Exercise directions » For this exercise, repeat every line of the material exactly.

BEGIN

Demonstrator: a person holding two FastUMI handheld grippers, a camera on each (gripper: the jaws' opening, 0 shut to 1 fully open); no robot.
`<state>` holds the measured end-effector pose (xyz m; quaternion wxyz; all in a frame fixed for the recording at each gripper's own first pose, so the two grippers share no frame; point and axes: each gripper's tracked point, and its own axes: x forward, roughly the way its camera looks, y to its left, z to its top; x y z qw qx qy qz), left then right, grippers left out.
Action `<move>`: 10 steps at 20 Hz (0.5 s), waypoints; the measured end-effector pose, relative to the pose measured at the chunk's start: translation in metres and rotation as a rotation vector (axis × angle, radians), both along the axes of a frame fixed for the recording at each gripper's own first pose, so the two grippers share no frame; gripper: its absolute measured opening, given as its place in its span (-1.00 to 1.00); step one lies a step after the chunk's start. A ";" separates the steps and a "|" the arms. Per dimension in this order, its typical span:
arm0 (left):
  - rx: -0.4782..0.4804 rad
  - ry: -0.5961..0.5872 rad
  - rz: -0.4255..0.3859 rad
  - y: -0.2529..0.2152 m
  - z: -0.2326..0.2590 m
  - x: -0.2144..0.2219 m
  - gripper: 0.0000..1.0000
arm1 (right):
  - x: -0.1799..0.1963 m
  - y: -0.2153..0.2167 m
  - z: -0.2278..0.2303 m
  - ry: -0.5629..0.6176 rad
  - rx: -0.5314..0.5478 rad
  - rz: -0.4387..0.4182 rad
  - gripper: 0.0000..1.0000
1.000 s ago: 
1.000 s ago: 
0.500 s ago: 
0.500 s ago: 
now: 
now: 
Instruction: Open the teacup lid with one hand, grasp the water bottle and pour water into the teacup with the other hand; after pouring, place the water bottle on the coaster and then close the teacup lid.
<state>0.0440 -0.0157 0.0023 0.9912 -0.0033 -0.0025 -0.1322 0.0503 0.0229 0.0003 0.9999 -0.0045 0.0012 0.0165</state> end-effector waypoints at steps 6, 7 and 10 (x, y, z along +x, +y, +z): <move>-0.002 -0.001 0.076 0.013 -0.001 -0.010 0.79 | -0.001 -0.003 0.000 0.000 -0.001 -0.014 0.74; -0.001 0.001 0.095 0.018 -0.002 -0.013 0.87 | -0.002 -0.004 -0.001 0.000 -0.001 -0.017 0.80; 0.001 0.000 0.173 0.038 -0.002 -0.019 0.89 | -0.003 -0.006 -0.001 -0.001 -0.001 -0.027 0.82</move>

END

Answer area »
Demonstrator: a person holding two FastUMI handheld grippers, a camera on each (gripper: the jaws' opening, 0 shut to 1 fully open); no robot.
`<state>` holds the measured end-effector pose (xyz m; quaternion wxyz; all in a frame fixed for the recording at each gripper's own first pose, so the two grippers share no frame; point and axes: each gripper's tracked point, and its own axes: x forward, roughly the way its camera looks, y to its left, z to its top; x y z qw qx qy qz), left then right, grippers left out.
Action `<move>`: 10 steps at 20 Hz (0.5 s), waypoints; the measured end-effector pose, relative to the pose measured at the chunk's start: translation in metres and rotation as a rotation vector (axis × angle, radians), both along the axes of a frame fixed for the recording at each gripper's own first pose, so the two grippers share no frame; gripper: its absolute measured opening, given as its place in its span (-1.00 to 1.00); step one lies a step after the chunk's start. A ";" separates the steps and a "|" the arms. Per dimension in this order, its typical span:
arm0 (left):
  - rx: -0.4782..0.4804 rad
  - ry: -0.5961..0.5872 rad
  - rz: -0.4255..0.3859 rad
  - y: -0.2529..0.2152 m
  - z: -0.2326..0.2590 m
  - x: -0.2144..0.2219 m
  - gripper: 0.0000..1.0000
arm1 (right):
  - x: -0.1799..0.1963 m
  - y: -0.2153..0.2167 m
  - z: -0.2278..0.2303 m
  - ry: -0.5629..0.6176 rad
  - rx: -0.5314..0.5478 rad
  - rz: -0.4387..0.4182 rad
  - gripper: 0.0000..1.0000
1.000 s ago: 
1.000 s ago: 
0.500 s ago: 
0.500 s ago: 
now: 
now: 
Instruction: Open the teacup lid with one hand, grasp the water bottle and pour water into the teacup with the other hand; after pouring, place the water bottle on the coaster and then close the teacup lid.
<state>0.0440 -0.0157 0.0023 0.9912 -0.0033 -0.0025 -0.1322 0.0503 0.0229 0.0003 0.9999 -0.0045 0.0012 0.0165</state> end-effector waypoints at steps 6, 7 and 10 (x, y, z along +x, +y, +z): <move>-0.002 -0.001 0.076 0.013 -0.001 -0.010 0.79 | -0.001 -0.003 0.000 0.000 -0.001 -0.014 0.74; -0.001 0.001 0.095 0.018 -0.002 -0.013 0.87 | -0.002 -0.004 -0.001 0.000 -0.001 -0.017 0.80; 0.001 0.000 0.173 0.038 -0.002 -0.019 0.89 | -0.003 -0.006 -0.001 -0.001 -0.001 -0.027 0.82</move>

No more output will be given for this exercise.